Approach 4: Custom ETL Pipeline
How it works: Land raw Lever data in staging, maintain immutable source IDs, transform into canonical tables, and use replayable workers to load Ashby.
When to use it: Enterprise volume, audit-heavy projects, long coexistence windows, or when you need full replay and reconciliation capabilities.
This differs from Approach 2 in its emphasis on staging, idempotency, and replayability. Ashby's syncToken model fits well once you switch from backfill to delta sync. (developers.ashbyhq.com)
Approach 5: Middleware / Integration Platforms (Zapier, Make)
How it works: Use low-code platforms for event-driven sync after the historical data move, not as the primary migration engine.
When to use it: Lightweight coexistence, notifications, downstream enrichment, or ongoing delta sync post-cutover.
Zapier's Ashby app exposes triggers like Application Changed Stage and Candidate Hired, plus actions like Create Candidate and Create Candidate Note. Lever supports webhooks for applicationCreated, candidateHired, and candidateStageChange, and retries failed deliveries up to five times. Make currently lists Ashby apps as community/partner connectors rather than first-party modules. (zapier.com)

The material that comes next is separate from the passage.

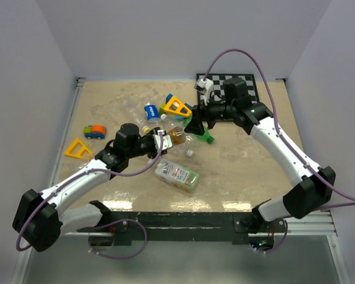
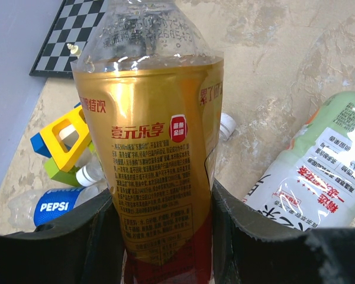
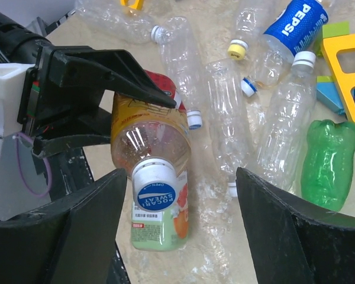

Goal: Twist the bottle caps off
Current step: Unscrew the bottle cap from the plastic bottle.

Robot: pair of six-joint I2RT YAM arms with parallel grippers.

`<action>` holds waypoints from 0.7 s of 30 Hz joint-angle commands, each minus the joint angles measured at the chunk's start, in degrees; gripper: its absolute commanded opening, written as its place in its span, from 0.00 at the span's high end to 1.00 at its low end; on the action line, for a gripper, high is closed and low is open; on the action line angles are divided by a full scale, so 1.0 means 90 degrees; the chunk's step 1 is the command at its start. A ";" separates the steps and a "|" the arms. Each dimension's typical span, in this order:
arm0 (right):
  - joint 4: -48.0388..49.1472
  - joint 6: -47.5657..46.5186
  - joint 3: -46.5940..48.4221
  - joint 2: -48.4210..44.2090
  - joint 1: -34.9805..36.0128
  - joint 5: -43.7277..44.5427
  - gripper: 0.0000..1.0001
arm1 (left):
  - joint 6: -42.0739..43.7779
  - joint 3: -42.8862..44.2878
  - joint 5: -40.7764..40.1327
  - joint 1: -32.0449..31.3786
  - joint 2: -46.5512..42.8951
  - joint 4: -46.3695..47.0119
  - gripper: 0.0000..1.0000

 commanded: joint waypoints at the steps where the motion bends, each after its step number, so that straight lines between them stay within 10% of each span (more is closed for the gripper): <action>1: 0.0138 0.0141 -0.0038 -0.0087 0.0122 0.0032 0.23 | -0.0046 0.0166 0.0015 0.0020 -0.0115 0.0168 1.00; 16: -0.0096 -0.0084 -0.0175 -0.0126 0.0142 -0.0133 0.36 | -0.0046 0.0157 -0.0024 0.0020 -0.0095 0.0178 1.00; 21: -0.0154 -0.0210 -0.0107 -0.0106 0.0142 -0.0309 0.56 | -0.0036 0.0157 -0.0024 0.0030 -0.0105 0.0178 1.00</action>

These tools are weak for scorecards, attachments, and bulk history. Use them for sync, not migration.
Comparison Table
| Approach | Best Fit | Relationship Fidelity | Ongoing Sync | Internal Engineering | Complexity |
|---|---|---|---|---|---|
| CSV import/export | Active pipeline basics | Low | No | Low | Low |
| Direct API migration | One-time high-fidelity move | High | Possible | High | High |
| Third-party tool/service | Low-bandwidth teams | Medium–High | Varies | Low | Low–Medium |
| Custom ETL pipeline | Enterprise, audit-heavy | Highest | Yes | Highest | High |
| Middleware / iPaaS | Delta sync after cutover | Low–Medium | Yes | Low | Low–Medium |
Decision Matrix
| Scenario | Recommended Approach |
|---|---|
| < 500 candidates, no historical data needed | CSV or vendor-led file migration |
| Full history, dedicated eng team, 2–4 weeks available | Direct API or Custom ETL |
| Full history, limited eng bandwidth | Managed migration service |
| Enterprise scale (10k+ candidates) | Custom ETL or managed service |
| Ongoing sync during parallel run | Custom ETL with sync tokens, or middleware post-backfill |
For more on why AI-generated migration scripts often miss critical edge cases, see Why DIY AI Scripts Fail.

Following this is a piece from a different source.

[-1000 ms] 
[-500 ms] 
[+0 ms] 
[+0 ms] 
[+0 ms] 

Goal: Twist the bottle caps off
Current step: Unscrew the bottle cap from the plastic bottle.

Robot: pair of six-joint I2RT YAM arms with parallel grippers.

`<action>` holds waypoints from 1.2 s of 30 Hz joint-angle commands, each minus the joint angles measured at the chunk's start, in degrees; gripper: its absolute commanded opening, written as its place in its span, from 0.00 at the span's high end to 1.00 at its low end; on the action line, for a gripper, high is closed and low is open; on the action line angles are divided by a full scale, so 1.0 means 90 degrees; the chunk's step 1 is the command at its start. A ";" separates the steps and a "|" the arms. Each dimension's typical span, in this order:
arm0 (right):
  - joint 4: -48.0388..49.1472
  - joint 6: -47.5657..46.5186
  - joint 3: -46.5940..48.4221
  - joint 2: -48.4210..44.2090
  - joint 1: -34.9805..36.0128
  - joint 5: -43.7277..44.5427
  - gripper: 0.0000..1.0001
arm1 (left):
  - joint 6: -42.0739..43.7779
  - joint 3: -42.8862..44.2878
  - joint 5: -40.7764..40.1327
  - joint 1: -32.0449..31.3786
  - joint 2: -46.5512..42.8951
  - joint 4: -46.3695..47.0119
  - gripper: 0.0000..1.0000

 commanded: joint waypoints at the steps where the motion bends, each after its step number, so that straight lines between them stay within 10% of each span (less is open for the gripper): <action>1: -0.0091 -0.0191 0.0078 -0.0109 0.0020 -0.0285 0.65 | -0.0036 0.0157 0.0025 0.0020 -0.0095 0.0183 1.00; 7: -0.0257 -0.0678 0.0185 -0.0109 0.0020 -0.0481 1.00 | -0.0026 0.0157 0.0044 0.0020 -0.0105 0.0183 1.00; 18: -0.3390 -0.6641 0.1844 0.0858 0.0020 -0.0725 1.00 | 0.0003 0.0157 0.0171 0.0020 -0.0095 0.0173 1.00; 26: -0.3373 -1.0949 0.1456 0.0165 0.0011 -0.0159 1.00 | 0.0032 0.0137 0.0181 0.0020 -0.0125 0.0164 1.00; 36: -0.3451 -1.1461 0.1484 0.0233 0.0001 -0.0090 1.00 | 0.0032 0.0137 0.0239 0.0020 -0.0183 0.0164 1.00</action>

Extracting Data from Lever: API Quirks and Constraints
The Lever API is REST-based, available at https://api.lever.co/v1. Here's what you need to know before writing extraction code. (hire.lever.co)
Authentication
Lever uses OAuth 2.0 with tokens that expire after one hour. Your extraction script must handle token refresh automatically. API keys are also available for simpler integrations, using HTTP Basic Auth with the key as the username.
Lever API keys created without confidential data access cannot retrieve confidential postings, opportunities, or candidates. You must grant confidential access at key creation time — it cannot be added later. If your extraction script misses confidential records, you'll have a silent gap in your migration.
Rate Limits
Lever enforces a steady-state rate limit of 10 requests per second per API key, with bursts up to 20 requests per second. Application POST requests via the Postings API have a stricter limit of 2 requests per second. (github.com) Exceeding these limits returns a 429 Too Many Requests status code.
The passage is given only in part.